In Guwahati, as in other fast developing urban areas of the State, the disabled face a nightmare when it comes to sanitation in commercial areas or other public places. Although citizens have made repeated complaints, tangible developments are yet to be seen.
Reports of similar nature have frequently come in from various parts of Assam, all hinting that the authorities concerned have created an insensitive place for the disabled and the elderly when it comes to providing amenities both from the public and the private sector.
According to sources working in the disability sector, the divide between a healthy adult and a physically challenged individual has grown in urban areas when it comes to transport, sanitation and leisure activities. While the options open to the general population has expanded manifold, the disabled are being denied access to most facilities, a fact even more ironic in a state that has a substantial population of disabled people.
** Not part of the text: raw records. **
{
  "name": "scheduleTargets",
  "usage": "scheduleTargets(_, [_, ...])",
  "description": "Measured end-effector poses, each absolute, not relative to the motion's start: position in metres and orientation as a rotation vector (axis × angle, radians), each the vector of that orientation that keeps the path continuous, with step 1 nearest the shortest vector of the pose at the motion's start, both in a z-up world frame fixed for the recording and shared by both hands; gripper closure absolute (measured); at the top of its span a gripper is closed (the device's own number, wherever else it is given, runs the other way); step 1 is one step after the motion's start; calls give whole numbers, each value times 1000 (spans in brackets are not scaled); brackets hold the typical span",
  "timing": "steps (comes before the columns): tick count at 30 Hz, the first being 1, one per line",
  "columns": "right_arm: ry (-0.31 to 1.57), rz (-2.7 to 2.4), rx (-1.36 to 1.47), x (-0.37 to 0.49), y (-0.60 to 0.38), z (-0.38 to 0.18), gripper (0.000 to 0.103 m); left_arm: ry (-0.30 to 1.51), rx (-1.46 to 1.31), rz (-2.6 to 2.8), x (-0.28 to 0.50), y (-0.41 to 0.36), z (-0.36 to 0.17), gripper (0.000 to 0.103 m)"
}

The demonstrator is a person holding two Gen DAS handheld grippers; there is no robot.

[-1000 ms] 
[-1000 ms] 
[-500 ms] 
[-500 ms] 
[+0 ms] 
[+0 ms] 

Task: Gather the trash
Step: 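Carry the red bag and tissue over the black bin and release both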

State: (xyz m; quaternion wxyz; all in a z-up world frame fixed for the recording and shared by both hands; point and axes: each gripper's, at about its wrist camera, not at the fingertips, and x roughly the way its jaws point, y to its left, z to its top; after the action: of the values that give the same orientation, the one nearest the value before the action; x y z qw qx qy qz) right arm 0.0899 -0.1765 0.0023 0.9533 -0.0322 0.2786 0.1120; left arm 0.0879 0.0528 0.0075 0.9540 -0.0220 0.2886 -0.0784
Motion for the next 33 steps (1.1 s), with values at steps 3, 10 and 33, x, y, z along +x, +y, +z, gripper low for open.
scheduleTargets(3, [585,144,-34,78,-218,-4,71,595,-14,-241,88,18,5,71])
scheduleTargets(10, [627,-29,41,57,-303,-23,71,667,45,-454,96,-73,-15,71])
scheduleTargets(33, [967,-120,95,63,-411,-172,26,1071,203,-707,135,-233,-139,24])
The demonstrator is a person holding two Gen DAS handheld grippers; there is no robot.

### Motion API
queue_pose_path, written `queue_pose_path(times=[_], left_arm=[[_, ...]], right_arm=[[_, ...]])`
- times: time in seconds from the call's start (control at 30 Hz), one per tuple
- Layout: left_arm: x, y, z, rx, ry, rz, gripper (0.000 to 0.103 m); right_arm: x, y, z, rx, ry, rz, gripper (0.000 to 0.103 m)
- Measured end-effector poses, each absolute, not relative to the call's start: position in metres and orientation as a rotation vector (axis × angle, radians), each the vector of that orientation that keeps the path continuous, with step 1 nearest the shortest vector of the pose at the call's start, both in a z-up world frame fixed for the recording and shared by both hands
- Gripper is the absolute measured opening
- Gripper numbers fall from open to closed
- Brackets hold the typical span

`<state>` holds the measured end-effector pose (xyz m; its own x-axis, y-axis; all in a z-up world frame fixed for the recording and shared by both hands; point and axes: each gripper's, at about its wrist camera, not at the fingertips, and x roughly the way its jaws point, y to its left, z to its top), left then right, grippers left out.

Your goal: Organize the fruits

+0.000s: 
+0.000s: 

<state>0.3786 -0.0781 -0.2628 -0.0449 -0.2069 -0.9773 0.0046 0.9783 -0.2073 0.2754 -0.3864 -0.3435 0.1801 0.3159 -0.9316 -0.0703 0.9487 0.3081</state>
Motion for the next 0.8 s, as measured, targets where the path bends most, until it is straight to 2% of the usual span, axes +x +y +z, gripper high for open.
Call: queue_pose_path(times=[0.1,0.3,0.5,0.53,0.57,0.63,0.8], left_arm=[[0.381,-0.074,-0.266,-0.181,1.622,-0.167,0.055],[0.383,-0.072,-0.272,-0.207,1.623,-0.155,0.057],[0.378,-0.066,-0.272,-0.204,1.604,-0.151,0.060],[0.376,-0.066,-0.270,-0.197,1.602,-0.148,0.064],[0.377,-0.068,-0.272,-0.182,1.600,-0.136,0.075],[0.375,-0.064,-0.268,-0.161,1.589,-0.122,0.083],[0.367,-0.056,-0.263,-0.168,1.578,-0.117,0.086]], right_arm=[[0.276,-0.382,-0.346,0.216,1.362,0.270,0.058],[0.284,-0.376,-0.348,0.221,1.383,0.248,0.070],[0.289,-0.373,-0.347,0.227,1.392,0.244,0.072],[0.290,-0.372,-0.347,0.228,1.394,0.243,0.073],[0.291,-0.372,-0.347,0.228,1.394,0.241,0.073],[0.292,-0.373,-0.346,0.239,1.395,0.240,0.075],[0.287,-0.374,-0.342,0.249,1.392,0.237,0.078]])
A senior engineer of a State Government Department, who did not wish to be named, admitted that the issue of disabled friendly design is not integral to most projects which are going on or are in the planning stage. ‘Instructions to engineers and contractors do not specifically mention such aspects,’ he stated.
Those in the disability sector argue that ‘inclusive design’ should be made mandatory in all public buildings and infrastructure. According to them, it does not cost much to create such amenities if they are incorporated at the planning stages.